▸ **PROBLEM REQUIREMENTS**: Your copy should repeat each record exactly and contain none of the pictures.

▸ **DATA SUPPLIED**:

━━━━━━━━━━━━━━━━━━━━━━━━━━━━━━

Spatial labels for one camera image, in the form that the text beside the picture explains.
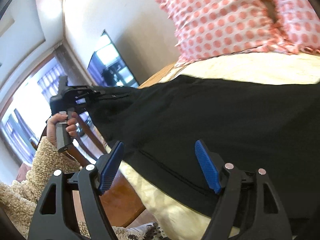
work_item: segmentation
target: blue gripper pad
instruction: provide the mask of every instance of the blue gripper pad
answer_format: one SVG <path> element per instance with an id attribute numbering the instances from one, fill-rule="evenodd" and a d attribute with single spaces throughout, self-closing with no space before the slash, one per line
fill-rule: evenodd
<path id="1" fill-rule="evenodd" d="M 214 192 L 218 194 L 221 191 L 219 172 L 209 157 L 206 147 L 199 140 L 196 141 L 195 152 L 209 188 L 213 189 Z"/>
<path id="2" fill-rule="evenodd" d="M 117 142 L 108 155 L 110 155 L 110 157 L 107 160 L 107 163 L 104 165 L 104 167 L 101 167 L 101 170 L 99 169 L 100 184 L 97 190 L 100 196 L 110 189 L 111 184 L 116 176 L 116 173 L 124 156 L 123 143 Z"/>

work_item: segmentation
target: ceiling
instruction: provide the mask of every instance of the ceiling
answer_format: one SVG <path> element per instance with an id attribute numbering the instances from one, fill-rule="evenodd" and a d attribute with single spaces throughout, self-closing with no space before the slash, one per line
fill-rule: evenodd
<path id="1" fill-rule="evenodd" d="M 0 105 L 63 40 L 62 0 L 12 0 L 0 20 Z"/>

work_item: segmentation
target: pillow
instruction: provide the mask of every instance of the pillow
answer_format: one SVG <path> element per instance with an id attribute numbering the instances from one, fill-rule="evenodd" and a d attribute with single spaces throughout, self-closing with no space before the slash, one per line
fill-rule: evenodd
<path id="1" fill-rule="evenodd" d="M 281 39 L 260 0 L 156 2 L 174 21 L 181 53 L 177 65 L 257 47 L 267 52 Z"/>
<path id="2" fill-rule="evenodd" d="M 308 0 L 274 0 L 278 26 L 302 51 L 320 49 L 320 20 Z"/>

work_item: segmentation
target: hand
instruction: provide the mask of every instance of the hand
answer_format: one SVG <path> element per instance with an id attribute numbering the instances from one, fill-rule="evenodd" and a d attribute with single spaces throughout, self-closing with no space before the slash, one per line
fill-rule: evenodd
<path id="1" fill-rule="evenodd" d="M 68 117 L 67 114 L 55 114 L 54 116 L 50 117 L 47 123 L 47 138 L 49 142 L 52 143 L 55 147 L 57 146 L 57 138 L 56 138 L 56 123 L 66 120 Z M 68 127 L 66 131 L 69 133 L 71 137 L 76 137 L 77 132 L 77 120 L 78 114 L 73 112 L 72 118 L 70 118 L 67 122 Z"/>

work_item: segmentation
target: beige fleece jacket
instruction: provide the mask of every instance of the beige fleece jacket
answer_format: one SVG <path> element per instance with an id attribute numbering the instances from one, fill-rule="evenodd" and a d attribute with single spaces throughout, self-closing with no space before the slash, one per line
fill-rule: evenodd
<path id="1" fill-rule="evenodd" d="M 0 183 L 0 203 L 3 204 L 7 216 L 25 238 L 28 237 L 36 203 L 49 178 L 57 169 L 64 173 L 79 171 L 80 164 L 68 158 L 65 153 L 58 153 L 47 137 L 43 137 L 36 151 L 32 168 L 27 173 L 27 180 L 21 183 L 14 180 L 10 186 Z M 82 235 L 90 237 L 84 222 L 79 221 L 79 228 Z M 136 240 L 144 239 L 146 233 L 153 228 L 154 225 L 151 226 L 151 223 L 131 229 L 113 227 L 119 240 L 132 239 L 132 235 Z"/>

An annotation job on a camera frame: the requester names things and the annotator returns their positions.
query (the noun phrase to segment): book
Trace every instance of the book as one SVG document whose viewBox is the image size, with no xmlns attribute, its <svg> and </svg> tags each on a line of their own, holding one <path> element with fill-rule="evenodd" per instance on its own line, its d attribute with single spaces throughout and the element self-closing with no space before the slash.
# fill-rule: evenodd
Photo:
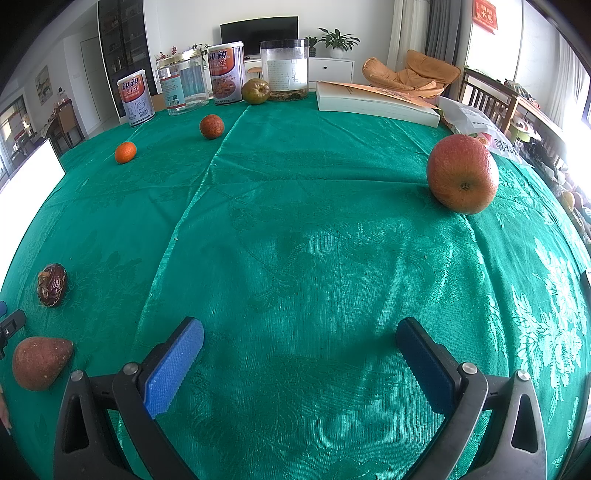
<svg viewBox="0 0 591 480">
<path fill-rule="evenodd" d="M 426 101 L 391 90 L 352 83 L 317 82 L 318 110 L 384 116 L 437 127 L 439 114 Z"/>
</svg>

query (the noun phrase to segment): blue textured pad
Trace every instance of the blue textured pad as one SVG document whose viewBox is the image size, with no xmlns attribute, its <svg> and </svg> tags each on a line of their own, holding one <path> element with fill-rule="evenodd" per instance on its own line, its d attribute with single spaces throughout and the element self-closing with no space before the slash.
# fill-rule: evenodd
<svg viewBox="0 0 591 480">
<path fill-rule="evenodd" d="M 203 336 L 203 325 L 199 320 L 193 319 L 148 377 L 144 405 L 152 418 L 168 410 L 203 346 Z"/>
<path fill-rule="evenodd" d="M 433 411 L 451 415 L 456 408 L 453 380 L 407 319 L 398 324 L 396 344 Z"/>
</svg>

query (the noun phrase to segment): small orange tangerine
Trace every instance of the small orange tangerine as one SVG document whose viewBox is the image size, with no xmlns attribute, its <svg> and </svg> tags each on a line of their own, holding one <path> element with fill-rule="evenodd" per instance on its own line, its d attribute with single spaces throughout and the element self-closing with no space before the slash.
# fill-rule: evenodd
<svg viewBox="0 0 591 480">
<path fill-rule="evenodd" d="M 115 160 L 117 163 L 127 163 L 135 157 L 137 149 L 132 142 L 123 142 L 115 150 Z"/>
</svg>

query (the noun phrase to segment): black cabinet
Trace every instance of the black cabinet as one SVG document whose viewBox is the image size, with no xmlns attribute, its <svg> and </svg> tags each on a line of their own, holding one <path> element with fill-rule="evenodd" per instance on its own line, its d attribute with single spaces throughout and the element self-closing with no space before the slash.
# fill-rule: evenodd
<svg viewBox="0 0 591 480">
<path fill-rule="evenodd" d="M 117 81 L 138 70 L 145 70 L 150 95 L 156 85 L 144 25 L 142 0 L 99 0 L 99 34 L 109 86 L 119 117 L 125 110 Z"/>
</svg>

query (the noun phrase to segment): silver bolt
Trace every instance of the silver bolt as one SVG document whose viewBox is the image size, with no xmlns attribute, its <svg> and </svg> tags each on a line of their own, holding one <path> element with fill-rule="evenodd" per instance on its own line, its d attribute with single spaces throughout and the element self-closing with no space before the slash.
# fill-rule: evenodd
<svg viewBox="0 0 591 480">
<path fill-rule="evenodd" d="M 82 372 L 82 370 L 74 370 L 72 372 L 72 374 L 70 375 L 70 378 L 72 379 L 73 382 L 78 382 L 78 381 L 82 380 L 83 375 L 84 375 L 84 373 Z"/>
<path fill-rule="evenodd" d="M 462 364 L 462 370 L 464 370 L 464 372 L 466 372 L 468 375 L 474 375 L 476 372 L 478 372 L 476 365 L 471 364 L 470 362 Z"/>
<path fill-rule="evenodd" d="M 517 376 L 519 377 L 520 380 L 523 380 L 524 382 L 527 382 L 530 379 L 529 373 L 526 372 L 525 370 L 518 370 Z"/>
<path fill-rule="evenodd" d="M 130 362 L 128 364 L 125 364 L 123 367 L 123 373 L 125 375 L 135 375 L 138 370 L 139 370 L 139 365 L 136 364 L 135 362 Z"/>
</svg>

━━━━━━━━━━━━━━━━━━━━━━━━━━━━━━

▸ **WRITTEN REPLY**:
Spatial labels for one camera image, in the form that the text beside the picture explains.
work_item: segmentation
target: blue gripper pad
instruction: provide the mask of every instance of the blue gripper pad
answer_format: one SVG <path> element per instance with an id attribute numbering the instances from one, fill-rule="evenodd" and a d attribute with single spaces throughout, self-closing with no space before the slash, one per line
fill-rule: evenodd
<path id="1" fill-rule="evenodd" d="M 214 192 L 218 194 L 221 191 L 219 172 L 209 157 L 206 147 L 199 140 L 196 141 L 195 152 L 209 188 L 213 189 Z"/>
<path id="2" fill-rule="evenodd" d="M 117 142 L 108 155 L 110 155 L 110 157 L 107 160 L 107 163 L 104 165 L 104 167 L 101 167 L 101 170 L 99 169 L 100 184 L 97 190 L 100 196 L 110 189 L 111 184 L 116 176 L 116 173 L 124 156 L 123 143 Z"/>

work_item: segmentation
target: ceiling
instruction: provide the mask of every instance of the ceiling
answer_format: one SVG <path> element per instance with an id attribute numbering the instances from one, fill-rule="evenodd" and a d attribute with single spaces throughout, self-closing with no space before the slash, one per line
fill-rule: evenodd
<path id="1" fill-rule="evenodd" d="M 0 105 L 63 40 L 62 0 L 12 0 L 0 20 Z"/>

work_item: segmentation
target: pillow
instruction: provide the mask of every instance of the pillow
answer_format: one SVG <path> element per instance with an id attribute numbering the instances from one, fill-rule="evenodd" and a d attribute with single spaces throughout, self-closing with no space before the slash, one per line
fill-rule: evenodd
<path id="1" fill-rule="evenodd" d="M 281 39 L 260 0 L 156 2 L 174 21 L 181 53 L 177 65 L 257 47 L 267 52 Z"/>
<path id="2" fill-rule="evenodd" d="M 308 0 L 274 0 L 278 26 L 302 51 L 320 49 L 320 20 Z"/>

work_item: segmentation
target: hand
instruction: provide the mask of every instance of the hand
answer_format: one SVG <path> element per instance with an id attribute numbering the instances from one, fill-rule="evenodd" and a d attribute with single spaces throughout, self-closing with no space before the slash, one per line
fill-rule: evenodd
<path id="1" fill-rule="evenodd" d="M 68 117 L 67 114 L 55 114 L 54 116 L 50 117 L 47 123 L 47 138 L 49 142 L 52 143 L 55 147 L 57 146 L 57 138 L 56 138 L 56 123 L 66 120 Z M 68 127 L 66 131 L 69 133 L 71 137 L 76 137 L 77 132 L 77 120 L 78 114 L 73 112 L 72 118 L 70 118 L 67 122 Z"/>

work_item: segmentation
target: beige fleece jacket
instruction: provide the mask of every instance of the beige fleece jacket
answer_format: one SVG <path> element per instance with an id attribute numbering the instances from one, fill-rule="evenodd" and a d attribute with single spaces throughout, self-closing with no space before the slash, one per line
fill-rule: evenodd
<path id="1" fill-rule="evenodd" d="M 0 183 L 0 203 L 3 204 L 7 216 L 25 238 L 28 237 L 36 203 L 49 178 L 57 169 L 64 173 L 79 171 L 80 164 L 68 158 L 65 153 L 58 153 L 47 137 L 43 137 L 36 151 L 32 168 L 27 173 L 27 180 L 21 183 L 14 180 L 10 186 Z M 82 235 L 90 237 L 84 222 L 79 221 L 79 228 Z M 136 240 L 144 239 L 146 233 L 153 228 L 154 225 L 151 226 L 151 223 L 131 229 L 113 227 L 119 240 L 132 239 L 132 235 Z"/>

An annotation job on a camera frame: the requester names things and the annotator returns their positions.
query (the noun phrase to segment): book
Trace every instance of the book as one SVG document whose viewBox is the image size, with no xmlns attribute, its <svg> and </svg> tags each on a line of their own, holding one <path> element with fill-rule="evenodd" per instance on its own line, its d attribute with single spaces throughout and the element self-closing with no space before the slash.
# fill-rule: evenodd
Photo:
<svg viewBox="0 0 591 480">
<path fill-rule="evenodd" d="M 426 101 L 391 90 L 352 83 L 317 82 L 318 110 L 384 116 L 437 127 L 439 114 Z"/>
</svg>

query (the noun phrase to segment): blue textured pad
Trace every instance of the blue textured pad as one SVG document whose viewBox is the image size, with no xmlns attribute, its <svg> and </svg> tags each on a line of their own, holding one <path> element with fill-rule="evenodd" per instance on its own line, its d attribute with single spaces throughout and the element self-closing with no space before the slash.
# fill-rule: evenodd
<svg viewBox="0 0 591 480">
<path fill-rule="evenodd" d="M 203 336 L 203 325 L 199 320 L 193 319 L 148 377 L 144 405 L 152 418 L 168 410 L 203 346 Z"/>
<path fill-rule="evenodd" d="M 433 411 L 451 415 L 456 408 L 453 380 L 407 319 L 398 324 L 396 344 Z"/>
</svg>

query (the noun phrase to segment): small orange tangerine
Trace every instance of the small orange tangerine as one SVG document whose viewBox is the image size, with no xmlns attribute, its <svg> and </svg> tags each on a line of their own, holding one <path> element with fill-rule="evenodd" per instance on its own line, its d attribute with single spaces throughout and the element self-closing with no space before the slash.
# fill-rule: evenodd
<svg viewBox="0 0 591 480">
<path fill-rule="evenodd" d="M 115 160 L 117 163 L 127 163 L 135 157 L 137 149 L 132 142 L 123 142 L 115 150 Z"/>
</svg>

query (the noun phrase to segment): black cabinet
Trace every instance of the black cabinet as one SVG document whose viewBox is the image size, with no xmlns attribute, its <svg> and </svg> tags each on a line of their own, holding one <path> element with fill-rule="evenodd" per instance on its own line, its d attribute with single spaces throughout and the element self-closing with no space before the slash.
# fill-rule: evenodd
<svg viewBox="0 0 591 480">
<path fill-rule="evenodd" d="M 117 81 L 138 70 L 145 70 L 150 95 L 156 85 L 144 25 L 142 0 L 99 0 L 99 34 L 109 86 L 119 117 L 125 110 Z"/>
</svg>

query (the noun phrase to segment): silver bolt
Trace every instance of the silver bolt as one SVG document whose viewBox is the image size, with no xmlns attribute, its <svg> and </svg> tags each on a line of their own, holding one <path> element with fill-rule="evenodd" per instance on its own line, its d attribute with single spaces throughout and the element self-closing with no space before the slash.
# fill-rule: evenodd
<svg viewBox="0 0 591 480">
<path fill-rule="evenodd" d="M 82 372 L 82 370 L 74 370 L 72 372 L 72 374 L 70 375 L 70 378 L 72 379 L 73 382 L 78 382 L 78 381 L 82 380 L 83 375 L 84 375 L 84 373 Z"/>
<path fill-rule="evenodd" d="M 462 364 L 462 370 L 464 370 L 464 372 L 466 372 L 468 375 L 474 375 L 476 372 L 478 372 L 476 365 L 471 364 L 470 362 Z"/>
<path fill-rule="evenodd" d="M 517 376 L 519 377 L 520 380 L 523 380 L 524 382 L 527 382 L 530 379 L 529 373 L 526 372 L 525 370 L 518 370 Z"/>
<path fill-rule="evenodd" d="M 130 362 L 128 364 L 125 364 L 123 367 L 123 373 L 125 375 L 135 375 L 138 370 L 139 370 L 139 365 L 136 364 L 135 362 Z"/>
</svg>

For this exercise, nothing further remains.